(The task):
Skip pictures in the listing below; copy exactly the lines from the one with "The same camera" through the one with "If you would be so kind as to segment the left", inclusive.

______________________________

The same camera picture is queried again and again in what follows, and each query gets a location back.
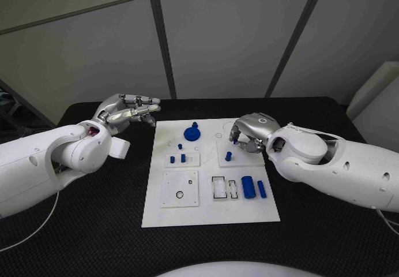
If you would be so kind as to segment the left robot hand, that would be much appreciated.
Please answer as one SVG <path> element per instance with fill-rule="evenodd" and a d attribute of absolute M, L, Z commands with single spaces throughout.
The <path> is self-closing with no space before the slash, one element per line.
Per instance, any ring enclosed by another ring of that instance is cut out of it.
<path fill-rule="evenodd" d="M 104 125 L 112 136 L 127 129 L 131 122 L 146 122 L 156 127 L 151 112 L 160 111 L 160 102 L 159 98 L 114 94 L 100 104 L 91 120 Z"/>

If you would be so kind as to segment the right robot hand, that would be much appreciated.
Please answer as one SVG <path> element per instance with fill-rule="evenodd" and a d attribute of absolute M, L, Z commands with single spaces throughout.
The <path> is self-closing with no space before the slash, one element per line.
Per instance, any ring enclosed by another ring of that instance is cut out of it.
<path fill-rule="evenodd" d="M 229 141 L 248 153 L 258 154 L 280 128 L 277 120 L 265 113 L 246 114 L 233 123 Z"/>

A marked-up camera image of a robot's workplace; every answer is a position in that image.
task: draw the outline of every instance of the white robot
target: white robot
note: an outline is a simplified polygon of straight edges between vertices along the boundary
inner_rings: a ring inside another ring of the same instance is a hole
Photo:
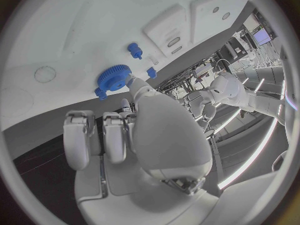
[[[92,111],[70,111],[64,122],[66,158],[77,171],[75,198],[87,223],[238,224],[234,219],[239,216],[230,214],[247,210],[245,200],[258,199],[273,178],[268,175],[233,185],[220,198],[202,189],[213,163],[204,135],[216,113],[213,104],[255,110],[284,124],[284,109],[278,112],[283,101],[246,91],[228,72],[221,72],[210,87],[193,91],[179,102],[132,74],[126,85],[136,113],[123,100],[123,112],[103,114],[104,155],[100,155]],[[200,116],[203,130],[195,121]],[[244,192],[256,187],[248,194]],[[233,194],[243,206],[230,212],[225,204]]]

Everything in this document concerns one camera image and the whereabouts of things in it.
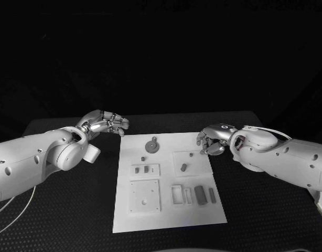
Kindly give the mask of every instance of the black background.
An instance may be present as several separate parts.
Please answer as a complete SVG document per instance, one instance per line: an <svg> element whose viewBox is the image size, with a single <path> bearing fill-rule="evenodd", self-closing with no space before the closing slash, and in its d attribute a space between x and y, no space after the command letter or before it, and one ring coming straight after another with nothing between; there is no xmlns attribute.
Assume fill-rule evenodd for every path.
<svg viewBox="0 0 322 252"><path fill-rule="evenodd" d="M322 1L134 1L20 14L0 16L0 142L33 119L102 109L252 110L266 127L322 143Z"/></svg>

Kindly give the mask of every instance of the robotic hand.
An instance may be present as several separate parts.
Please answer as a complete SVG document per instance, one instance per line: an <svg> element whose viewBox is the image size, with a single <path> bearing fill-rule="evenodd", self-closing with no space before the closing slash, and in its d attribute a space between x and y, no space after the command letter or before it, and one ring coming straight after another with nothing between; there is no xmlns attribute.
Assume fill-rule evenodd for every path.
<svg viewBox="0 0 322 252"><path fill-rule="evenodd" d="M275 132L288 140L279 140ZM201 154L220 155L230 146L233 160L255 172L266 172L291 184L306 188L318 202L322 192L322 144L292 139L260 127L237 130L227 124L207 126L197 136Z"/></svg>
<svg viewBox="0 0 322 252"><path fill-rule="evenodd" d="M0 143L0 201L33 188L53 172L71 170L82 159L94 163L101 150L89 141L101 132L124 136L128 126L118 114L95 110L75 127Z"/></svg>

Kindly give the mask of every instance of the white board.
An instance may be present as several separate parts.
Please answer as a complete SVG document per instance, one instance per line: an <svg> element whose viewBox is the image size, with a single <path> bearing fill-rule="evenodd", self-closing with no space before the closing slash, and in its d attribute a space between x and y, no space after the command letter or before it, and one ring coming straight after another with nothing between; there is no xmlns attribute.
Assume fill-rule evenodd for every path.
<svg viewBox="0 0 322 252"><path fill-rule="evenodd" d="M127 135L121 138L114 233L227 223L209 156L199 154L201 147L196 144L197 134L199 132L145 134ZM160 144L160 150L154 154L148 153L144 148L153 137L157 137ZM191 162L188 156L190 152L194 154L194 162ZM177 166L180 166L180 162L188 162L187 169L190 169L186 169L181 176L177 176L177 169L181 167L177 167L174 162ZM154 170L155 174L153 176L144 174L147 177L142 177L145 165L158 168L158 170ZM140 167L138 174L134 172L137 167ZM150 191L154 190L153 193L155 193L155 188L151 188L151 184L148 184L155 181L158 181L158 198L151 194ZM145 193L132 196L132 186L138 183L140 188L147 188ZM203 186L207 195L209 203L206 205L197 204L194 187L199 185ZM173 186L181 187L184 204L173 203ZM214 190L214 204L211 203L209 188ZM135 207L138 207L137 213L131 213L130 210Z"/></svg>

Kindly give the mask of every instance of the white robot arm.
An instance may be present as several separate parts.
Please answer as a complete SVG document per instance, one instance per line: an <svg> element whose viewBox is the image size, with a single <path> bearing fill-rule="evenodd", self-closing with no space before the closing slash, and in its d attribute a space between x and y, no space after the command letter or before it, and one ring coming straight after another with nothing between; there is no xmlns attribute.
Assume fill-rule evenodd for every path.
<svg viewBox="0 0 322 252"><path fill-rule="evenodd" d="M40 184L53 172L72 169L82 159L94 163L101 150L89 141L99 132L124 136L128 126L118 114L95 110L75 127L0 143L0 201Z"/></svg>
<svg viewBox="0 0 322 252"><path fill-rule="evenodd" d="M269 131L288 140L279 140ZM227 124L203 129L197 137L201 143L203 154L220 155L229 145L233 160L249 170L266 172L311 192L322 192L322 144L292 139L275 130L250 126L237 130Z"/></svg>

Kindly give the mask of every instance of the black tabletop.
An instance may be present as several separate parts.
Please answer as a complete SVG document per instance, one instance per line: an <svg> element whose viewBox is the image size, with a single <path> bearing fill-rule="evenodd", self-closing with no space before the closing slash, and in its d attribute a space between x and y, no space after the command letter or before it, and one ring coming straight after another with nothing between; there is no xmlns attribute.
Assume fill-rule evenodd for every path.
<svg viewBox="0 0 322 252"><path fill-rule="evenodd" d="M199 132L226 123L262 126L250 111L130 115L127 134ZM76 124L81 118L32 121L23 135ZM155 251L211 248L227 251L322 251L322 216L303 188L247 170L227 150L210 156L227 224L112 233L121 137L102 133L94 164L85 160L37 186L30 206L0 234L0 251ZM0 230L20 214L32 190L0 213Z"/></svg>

______________________________

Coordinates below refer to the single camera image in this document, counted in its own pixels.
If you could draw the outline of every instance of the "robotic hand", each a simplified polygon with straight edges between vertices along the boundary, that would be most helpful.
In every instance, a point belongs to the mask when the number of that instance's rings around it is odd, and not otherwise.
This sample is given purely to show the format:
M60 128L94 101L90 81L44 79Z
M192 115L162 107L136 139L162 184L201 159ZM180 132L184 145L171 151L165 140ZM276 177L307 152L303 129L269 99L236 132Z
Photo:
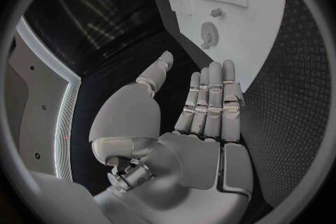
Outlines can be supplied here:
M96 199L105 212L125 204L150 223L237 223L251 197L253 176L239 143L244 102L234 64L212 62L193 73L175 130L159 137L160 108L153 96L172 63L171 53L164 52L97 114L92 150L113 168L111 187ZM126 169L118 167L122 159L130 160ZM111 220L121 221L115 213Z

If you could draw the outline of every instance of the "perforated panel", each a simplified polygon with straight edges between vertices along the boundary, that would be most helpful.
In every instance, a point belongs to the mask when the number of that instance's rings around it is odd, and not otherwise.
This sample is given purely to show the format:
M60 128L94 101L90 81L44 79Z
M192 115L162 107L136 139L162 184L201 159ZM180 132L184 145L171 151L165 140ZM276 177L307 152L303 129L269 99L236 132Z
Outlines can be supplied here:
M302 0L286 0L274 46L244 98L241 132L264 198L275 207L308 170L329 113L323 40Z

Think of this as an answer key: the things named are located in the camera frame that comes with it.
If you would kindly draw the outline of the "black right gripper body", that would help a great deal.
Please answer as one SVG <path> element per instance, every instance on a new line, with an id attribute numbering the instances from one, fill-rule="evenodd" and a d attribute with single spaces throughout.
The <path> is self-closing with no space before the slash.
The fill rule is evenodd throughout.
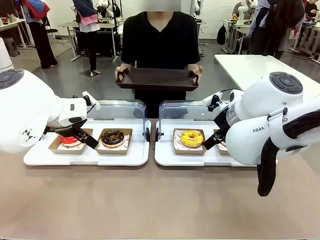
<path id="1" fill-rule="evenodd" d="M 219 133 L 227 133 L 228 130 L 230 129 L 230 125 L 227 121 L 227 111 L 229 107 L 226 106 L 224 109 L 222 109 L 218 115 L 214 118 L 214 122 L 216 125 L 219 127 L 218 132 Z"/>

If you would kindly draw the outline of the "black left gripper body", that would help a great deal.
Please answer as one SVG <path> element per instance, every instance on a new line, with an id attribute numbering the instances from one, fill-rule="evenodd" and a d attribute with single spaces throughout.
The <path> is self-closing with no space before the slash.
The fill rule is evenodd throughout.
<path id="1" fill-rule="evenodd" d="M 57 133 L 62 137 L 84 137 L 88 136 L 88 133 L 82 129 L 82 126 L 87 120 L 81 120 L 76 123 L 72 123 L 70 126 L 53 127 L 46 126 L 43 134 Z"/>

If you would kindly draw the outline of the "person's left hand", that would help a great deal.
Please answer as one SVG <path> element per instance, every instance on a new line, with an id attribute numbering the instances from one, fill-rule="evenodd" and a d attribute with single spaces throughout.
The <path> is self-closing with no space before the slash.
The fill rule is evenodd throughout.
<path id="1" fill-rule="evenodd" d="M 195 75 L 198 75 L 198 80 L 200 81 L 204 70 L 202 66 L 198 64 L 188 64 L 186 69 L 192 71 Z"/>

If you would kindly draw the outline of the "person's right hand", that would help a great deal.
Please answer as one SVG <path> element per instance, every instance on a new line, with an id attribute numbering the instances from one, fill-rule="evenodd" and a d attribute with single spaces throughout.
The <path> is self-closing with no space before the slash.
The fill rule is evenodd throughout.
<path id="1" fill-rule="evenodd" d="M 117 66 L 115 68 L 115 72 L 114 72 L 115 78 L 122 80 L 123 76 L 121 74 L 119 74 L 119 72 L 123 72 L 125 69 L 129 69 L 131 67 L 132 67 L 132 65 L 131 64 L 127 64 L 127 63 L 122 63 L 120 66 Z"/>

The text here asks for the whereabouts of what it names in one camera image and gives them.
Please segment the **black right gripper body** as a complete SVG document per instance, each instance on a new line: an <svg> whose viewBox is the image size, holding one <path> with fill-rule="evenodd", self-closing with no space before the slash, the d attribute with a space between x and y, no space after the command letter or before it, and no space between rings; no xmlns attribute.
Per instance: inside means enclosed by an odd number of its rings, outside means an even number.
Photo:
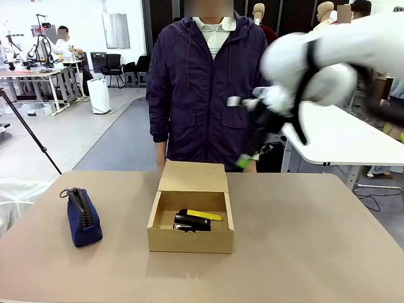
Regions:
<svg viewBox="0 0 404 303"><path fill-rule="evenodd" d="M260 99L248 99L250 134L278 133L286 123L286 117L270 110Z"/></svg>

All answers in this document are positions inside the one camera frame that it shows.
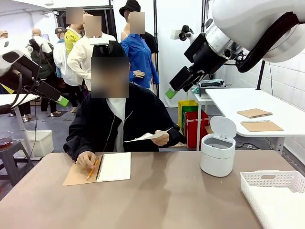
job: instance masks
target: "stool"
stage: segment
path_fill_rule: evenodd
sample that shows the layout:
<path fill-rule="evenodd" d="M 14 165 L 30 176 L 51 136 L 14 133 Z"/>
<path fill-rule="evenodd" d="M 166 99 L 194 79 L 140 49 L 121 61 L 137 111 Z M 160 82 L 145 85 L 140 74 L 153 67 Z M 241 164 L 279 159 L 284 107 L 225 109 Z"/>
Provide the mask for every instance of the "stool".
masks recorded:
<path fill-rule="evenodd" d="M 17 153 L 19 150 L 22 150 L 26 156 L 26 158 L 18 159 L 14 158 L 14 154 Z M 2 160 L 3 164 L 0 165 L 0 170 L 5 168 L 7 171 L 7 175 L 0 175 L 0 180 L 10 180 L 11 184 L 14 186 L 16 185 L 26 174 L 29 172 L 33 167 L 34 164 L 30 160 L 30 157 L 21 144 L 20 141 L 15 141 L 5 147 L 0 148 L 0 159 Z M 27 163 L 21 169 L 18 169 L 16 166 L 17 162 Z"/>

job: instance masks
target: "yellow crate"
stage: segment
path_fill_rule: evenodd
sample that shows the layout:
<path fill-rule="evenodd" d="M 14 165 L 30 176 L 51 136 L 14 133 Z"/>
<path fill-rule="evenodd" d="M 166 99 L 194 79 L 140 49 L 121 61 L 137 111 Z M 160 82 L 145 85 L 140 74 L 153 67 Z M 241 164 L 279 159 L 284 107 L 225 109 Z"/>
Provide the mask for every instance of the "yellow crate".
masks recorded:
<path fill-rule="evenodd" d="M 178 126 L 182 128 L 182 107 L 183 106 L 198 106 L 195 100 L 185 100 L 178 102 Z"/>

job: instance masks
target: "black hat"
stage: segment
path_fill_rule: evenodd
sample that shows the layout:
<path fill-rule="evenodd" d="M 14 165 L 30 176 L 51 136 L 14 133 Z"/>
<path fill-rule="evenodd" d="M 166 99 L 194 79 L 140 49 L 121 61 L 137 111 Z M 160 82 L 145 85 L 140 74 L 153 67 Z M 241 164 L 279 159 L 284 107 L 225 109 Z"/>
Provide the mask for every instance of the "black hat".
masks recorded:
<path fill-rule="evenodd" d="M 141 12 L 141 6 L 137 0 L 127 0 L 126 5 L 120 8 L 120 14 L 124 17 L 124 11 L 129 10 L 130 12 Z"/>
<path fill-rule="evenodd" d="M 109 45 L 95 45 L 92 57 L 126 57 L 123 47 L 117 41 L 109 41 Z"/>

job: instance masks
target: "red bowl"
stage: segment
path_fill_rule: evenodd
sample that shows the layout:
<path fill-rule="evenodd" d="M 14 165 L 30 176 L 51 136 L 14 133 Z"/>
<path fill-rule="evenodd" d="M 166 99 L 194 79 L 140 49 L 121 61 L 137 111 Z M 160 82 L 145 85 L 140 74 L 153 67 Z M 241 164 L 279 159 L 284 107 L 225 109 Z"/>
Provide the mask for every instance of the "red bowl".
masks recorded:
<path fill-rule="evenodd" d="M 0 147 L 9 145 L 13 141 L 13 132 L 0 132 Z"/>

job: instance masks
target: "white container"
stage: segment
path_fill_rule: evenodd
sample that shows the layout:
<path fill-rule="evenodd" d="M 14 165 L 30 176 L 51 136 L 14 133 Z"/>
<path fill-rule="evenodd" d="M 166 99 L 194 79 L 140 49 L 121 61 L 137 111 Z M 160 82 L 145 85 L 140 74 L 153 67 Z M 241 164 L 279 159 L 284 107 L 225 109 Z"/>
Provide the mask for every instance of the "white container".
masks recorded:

______________________________

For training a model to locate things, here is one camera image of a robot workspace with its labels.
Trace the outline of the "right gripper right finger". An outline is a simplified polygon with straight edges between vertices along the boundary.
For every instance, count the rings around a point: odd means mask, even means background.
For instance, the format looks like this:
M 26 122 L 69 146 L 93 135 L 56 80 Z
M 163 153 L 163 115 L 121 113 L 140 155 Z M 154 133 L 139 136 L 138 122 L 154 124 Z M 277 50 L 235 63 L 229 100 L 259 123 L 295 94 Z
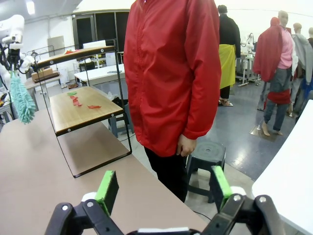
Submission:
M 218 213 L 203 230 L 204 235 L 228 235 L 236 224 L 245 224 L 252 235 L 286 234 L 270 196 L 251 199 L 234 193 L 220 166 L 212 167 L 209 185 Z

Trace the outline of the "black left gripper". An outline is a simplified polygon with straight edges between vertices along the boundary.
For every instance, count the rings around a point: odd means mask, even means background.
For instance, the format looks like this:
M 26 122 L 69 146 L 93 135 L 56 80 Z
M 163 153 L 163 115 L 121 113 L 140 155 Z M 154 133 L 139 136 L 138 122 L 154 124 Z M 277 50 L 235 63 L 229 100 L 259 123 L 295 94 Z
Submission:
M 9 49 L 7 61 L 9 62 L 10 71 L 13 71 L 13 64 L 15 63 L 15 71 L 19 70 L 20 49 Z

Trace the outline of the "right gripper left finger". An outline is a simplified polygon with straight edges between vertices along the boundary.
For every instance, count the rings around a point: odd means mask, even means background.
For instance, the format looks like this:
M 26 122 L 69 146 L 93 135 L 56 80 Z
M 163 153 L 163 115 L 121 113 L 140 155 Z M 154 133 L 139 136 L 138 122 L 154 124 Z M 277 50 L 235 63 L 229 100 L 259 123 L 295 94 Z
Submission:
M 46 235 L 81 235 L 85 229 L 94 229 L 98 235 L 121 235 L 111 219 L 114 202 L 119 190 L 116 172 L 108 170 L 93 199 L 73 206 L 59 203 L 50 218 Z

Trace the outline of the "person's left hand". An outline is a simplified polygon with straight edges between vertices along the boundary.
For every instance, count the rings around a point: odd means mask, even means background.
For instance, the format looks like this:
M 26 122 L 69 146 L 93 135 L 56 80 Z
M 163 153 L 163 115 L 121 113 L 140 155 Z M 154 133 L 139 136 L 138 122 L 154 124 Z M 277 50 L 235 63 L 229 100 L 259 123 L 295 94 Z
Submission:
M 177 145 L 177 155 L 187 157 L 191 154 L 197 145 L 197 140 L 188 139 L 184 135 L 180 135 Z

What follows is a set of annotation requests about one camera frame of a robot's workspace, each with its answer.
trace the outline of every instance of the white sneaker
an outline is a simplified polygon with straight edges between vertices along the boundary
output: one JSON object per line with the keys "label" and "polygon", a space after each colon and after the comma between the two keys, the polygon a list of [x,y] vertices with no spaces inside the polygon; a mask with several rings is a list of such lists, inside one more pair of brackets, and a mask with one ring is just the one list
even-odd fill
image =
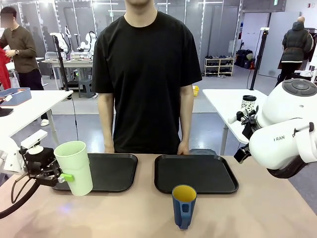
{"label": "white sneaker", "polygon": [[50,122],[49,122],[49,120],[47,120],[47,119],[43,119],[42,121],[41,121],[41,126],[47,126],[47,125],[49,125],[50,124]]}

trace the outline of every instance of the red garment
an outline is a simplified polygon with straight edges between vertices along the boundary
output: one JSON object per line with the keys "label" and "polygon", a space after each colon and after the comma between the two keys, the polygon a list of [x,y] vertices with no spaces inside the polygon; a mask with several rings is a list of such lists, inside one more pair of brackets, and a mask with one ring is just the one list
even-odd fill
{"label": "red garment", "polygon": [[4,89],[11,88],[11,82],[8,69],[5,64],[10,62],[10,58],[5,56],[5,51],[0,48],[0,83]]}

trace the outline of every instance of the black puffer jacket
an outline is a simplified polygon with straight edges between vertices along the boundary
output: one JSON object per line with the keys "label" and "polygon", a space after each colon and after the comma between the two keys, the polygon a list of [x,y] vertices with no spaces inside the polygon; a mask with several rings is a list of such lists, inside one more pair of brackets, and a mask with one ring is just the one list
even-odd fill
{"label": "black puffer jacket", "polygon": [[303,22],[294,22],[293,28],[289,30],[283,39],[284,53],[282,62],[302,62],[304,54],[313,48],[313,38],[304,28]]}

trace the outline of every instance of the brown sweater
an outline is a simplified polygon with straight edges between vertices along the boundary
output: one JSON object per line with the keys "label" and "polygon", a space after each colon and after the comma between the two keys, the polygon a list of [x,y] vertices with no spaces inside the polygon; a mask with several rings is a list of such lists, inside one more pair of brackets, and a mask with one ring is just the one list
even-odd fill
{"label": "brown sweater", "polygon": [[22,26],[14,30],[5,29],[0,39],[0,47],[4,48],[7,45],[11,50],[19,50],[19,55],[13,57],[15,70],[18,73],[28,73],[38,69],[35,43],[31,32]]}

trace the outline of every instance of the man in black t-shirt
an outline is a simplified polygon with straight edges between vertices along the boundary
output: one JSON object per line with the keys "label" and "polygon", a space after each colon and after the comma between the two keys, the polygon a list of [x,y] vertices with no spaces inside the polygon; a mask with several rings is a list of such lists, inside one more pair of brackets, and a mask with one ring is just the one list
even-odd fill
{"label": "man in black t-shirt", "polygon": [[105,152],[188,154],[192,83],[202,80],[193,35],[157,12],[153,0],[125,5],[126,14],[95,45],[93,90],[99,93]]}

______________________________

(Your response):
The same camera picture is queried again and again in what follows, and each query gets a location back.
If you would be so kind as to segment the left robot hand, that would be much appreciated.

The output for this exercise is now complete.